What is required >>
Print, in exact form, the lines below from the one containing "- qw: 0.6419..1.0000" through the one containing "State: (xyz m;", and omit all others.

***** Provided material *****

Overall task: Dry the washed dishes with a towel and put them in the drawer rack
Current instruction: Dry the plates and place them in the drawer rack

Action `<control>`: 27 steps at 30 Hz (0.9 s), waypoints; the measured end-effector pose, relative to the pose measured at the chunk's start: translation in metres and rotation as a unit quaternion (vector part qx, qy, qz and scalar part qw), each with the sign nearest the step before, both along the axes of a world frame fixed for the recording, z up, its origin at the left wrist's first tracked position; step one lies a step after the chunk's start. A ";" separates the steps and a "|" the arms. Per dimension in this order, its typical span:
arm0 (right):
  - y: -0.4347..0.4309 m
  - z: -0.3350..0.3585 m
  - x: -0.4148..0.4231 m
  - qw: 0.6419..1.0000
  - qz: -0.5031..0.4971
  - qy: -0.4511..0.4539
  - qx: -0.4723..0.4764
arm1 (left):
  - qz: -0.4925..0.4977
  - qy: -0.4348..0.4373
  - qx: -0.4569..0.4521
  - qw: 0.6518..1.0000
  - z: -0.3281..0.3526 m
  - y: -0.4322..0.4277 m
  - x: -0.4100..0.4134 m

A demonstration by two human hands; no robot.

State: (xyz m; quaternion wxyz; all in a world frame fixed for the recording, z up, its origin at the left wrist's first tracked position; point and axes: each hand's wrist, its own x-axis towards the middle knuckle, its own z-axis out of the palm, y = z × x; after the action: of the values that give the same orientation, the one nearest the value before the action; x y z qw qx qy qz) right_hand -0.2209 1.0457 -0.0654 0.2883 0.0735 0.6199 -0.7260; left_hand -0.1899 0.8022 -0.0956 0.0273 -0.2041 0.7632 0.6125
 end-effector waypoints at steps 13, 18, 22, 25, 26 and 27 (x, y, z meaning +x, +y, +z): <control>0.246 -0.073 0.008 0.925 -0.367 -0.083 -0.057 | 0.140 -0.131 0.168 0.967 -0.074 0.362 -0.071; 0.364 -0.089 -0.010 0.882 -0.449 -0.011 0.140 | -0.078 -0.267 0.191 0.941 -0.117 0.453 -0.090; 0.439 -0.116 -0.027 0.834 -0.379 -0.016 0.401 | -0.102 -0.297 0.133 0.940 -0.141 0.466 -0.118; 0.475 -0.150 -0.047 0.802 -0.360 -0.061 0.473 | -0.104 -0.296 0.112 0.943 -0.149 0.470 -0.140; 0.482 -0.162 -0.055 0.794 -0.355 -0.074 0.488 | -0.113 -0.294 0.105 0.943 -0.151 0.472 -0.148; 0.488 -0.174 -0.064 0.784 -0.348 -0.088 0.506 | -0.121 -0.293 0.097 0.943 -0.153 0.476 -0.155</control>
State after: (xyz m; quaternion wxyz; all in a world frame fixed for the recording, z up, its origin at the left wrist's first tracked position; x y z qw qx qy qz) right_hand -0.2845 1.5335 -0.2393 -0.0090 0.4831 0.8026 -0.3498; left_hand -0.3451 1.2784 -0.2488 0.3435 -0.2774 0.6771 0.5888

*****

Answer to the exercise >>
  - qw: 0.6419..1.0000
  - qz: -0.5031..0.4971
  - qy: -0.4511..0.4539
  - qx: -0.4723..0.4764
arm1 (left):
  - qz: -0.4925..0.4977
  - qy: -0.4348..0.4373
  - qx: -0.4569..0.4521
  - qw: 0.6518..1.0000
  - z: -0.3281..0.3526 m
  - y: -0.4322..0.4277 m
  - x: -0.4100..0.4134 m

A demonstration by two human hands; no robot.

State: (xyz m; quaternion wxyz; all in a world frame fixed for the recording, z up, its origin at the left wrist's first tracked position; point and axes: each hand's wrist, its own x-axis towards the middle knuckle, its own z-axis out of the palm, y = z × x; after the action: of the values that give the same orientation, the one nearest the value before the action; x y z qw qx qy qz) right_hand -0.2209 1.0457 -0.0654 0.2883 0.0735 0.6199 -0.7260; left_hand -0.1899 0.8022 -0.0956 0.0273 -0.2041 0.7632 0.6125

The exercise concludes with that.